[Assigned task]: Lines of the material that include the string "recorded" should be returned.

[Given data]:

[Start of Attachment]

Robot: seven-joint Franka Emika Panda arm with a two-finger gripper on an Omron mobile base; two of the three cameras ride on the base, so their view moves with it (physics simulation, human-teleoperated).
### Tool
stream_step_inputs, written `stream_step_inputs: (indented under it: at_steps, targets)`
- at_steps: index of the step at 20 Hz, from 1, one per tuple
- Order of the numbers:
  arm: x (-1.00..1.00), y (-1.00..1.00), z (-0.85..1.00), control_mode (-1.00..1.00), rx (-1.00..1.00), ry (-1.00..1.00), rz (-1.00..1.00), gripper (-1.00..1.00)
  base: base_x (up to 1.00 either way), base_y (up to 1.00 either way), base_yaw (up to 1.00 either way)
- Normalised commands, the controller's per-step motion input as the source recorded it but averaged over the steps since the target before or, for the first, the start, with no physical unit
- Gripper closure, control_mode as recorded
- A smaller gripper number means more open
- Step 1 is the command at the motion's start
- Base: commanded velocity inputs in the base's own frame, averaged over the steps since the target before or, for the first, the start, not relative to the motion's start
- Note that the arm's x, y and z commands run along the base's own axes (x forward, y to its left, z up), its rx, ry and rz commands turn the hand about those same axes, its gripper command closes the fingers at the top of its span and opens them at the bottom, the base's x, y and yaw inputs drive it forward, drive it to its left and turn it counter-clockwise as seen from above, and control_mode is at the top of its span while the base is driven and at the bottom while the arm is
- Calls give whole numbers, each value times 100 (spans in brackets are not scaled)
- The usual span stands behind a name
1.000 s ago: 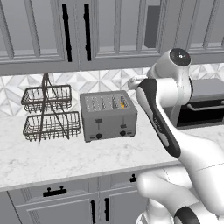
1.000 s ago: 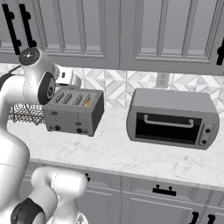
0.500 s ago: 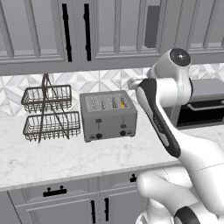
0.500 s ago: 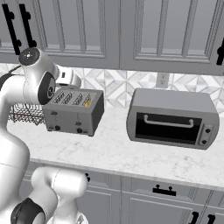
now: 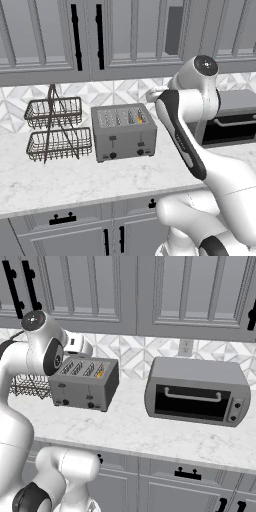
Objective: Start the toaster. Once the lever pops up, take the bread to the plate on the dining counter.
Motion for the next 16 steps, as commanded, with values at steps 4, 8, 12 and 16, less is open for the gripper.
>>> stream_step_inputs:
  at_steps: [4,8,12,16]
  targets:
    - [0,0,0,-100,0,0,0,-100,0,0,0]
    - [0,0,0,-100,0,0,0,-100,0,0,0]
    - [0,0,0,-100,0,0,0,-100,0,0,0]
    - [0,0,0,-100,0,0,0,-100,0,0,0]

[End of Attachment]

[Solution]:
- Normalised commands, the controller's per-step motion input as the source recorded it but averaged over the steps since the target before or, for the first, the start, with no physical unit
- Gripper closure, control_mode as recorded

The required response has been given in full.